- Required action
Scan the records below for the line with "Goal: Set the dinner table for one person" and the line with "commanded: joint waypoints", and retype that range exactly, both ends included, pictures excepted.

Source information START

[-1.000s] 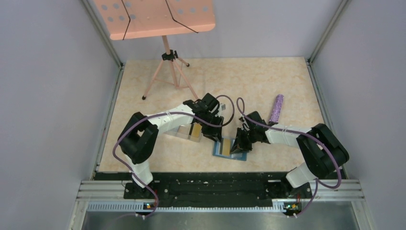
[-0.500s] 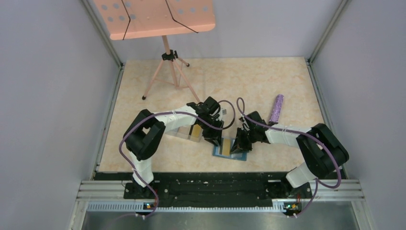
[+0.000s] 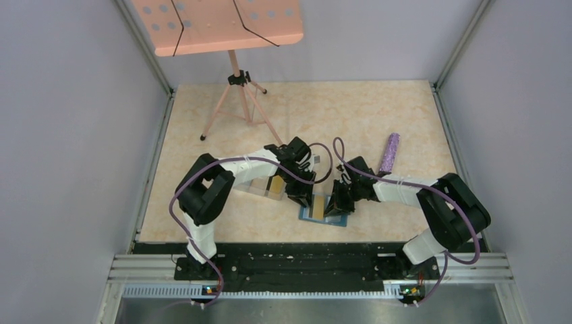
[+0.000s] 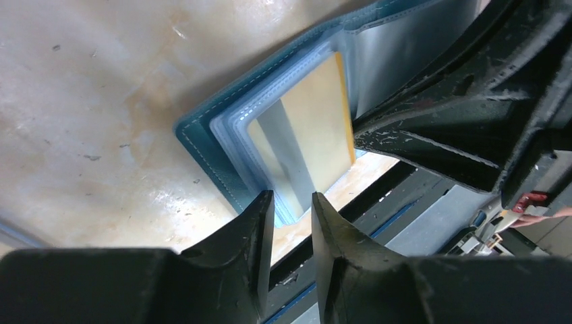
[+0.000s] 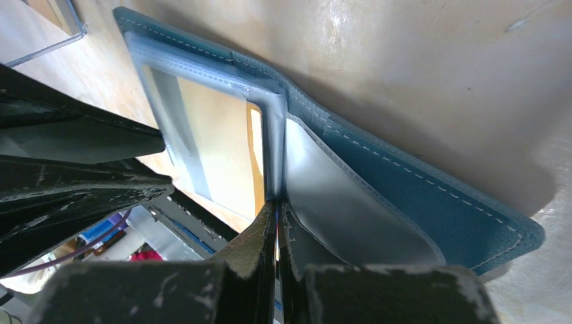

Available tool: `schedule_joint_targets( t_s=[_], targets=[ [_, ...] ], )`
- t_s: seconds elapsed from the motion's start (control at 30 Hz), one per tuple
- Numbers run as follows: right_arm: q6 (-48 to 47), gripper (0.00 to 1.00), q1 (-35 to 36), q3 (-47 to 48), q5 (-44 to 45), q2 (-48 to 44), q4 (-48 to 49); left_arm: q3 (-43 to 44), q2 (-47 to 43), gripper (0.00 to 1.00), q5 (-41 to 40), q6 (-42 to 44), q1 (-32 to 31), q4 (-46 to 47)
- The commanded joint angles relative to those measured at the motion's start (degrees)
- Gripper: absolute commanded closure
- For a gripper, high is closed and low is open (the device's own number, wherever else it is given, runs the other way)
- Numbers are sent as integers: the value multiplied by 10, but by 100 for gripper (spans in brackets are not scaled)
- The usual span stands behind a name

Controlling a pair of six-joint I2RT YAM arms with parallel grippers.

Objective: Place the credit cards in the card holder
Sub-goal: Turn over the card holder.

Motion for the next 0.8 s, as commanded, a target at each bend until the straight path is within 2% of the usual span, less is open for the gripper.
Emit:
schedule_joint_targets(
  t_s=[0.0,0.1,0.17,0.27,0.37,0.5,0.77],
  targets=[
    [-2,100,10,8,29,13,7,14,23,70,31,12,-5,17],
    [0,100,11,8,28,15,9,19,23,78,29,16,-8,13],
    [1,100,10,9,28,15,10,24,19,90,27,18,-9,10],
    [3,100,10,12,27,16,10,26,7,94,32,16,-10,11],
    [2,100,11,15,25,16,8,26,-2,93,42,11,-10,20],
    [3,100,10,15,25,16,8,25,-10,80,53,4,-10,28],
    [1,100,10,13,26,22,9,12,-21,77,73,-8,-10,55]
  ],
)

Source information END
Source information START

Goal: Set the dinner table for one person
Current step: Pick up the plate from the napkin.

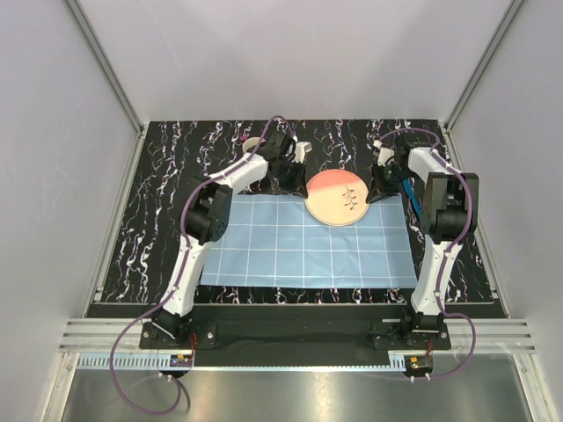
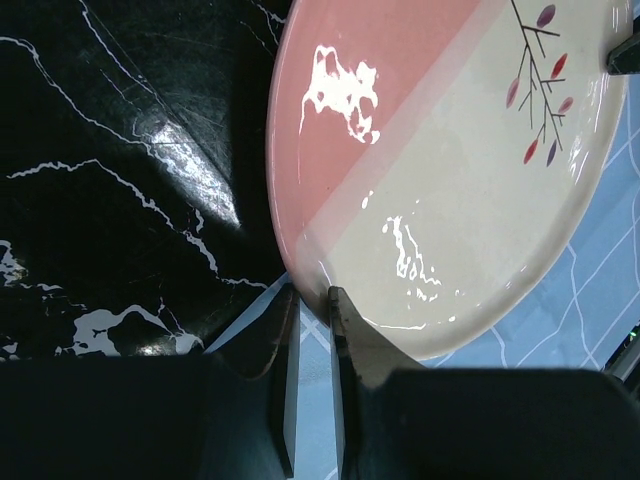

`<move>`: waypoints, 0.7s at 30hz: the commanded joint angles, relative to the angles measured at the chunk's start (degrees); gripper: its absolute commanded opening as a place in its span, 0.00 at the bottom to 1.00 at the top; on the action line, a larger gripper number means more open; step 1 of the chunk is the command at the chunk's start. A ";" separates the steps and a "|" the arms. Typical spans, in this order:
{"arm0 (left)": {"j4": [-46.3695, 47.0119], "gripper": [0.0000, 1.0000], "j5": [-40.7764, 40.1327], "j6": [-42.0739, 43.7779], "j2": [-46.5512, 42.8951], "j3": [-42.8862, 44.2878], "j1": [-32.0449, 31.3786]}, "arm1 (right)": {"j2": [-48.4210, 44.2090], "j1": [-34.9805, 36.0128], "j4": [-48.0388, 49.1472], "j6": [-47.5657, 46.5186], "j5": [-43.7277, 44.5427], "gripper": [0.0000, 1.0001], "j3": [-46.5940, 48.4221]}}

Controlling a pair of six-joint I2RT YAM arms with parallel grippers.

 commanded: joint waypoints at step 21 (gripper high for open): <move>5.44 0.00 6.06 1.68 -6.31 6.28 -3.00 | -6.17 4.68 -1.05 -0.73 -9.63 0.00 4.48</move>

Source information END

- Solution for this problem
Goal: Set the dinner table for one person
Current step: Pick up the plate from the napkin.


`<move>`: waypoints, 0.7s at 30hz: the commanded joint angles, relative to the angles measured at the chunk's start (degrees); gripper: its absolute commanded opening as a place in its span, 0.00 at the bottom to 1.00 at the top; on the action line, a larger gripper number means more open; step 1 of the chunk is the command at the chunk's start. A ";" separates the steps and a "|" the arms. Typical spans, in this order:
{"arm0 (left)": {"j4": [-46.3695, 47.0119], "gripper": [0.0000, 1.0000], "j5": [-40.7764, 40.1327], "j6": [-42.0739, 43.7779], "j2": [-46.5512, 42.8951], "j3": [-42.8862, 44.2878], "j1": [-32.0449, 31.3786]}, "arm1 (right)": {"j2": [-48.4210, 44.2090], "j1": [-34.9805, 36.0128], "j4": [-48.0388, 49.1472], "j6": [-47.5657, 46.5186], "j5": [-43.7277, 44.5427], "gripper": [0.0000, 1.0001], "j3": [-46.5940, 48.4221]}}

Controlling a pair of six-joint I2RT YAM arms with parallel grippers.

 commanded: joint waypoints at step 21 (gripper high for open): <move>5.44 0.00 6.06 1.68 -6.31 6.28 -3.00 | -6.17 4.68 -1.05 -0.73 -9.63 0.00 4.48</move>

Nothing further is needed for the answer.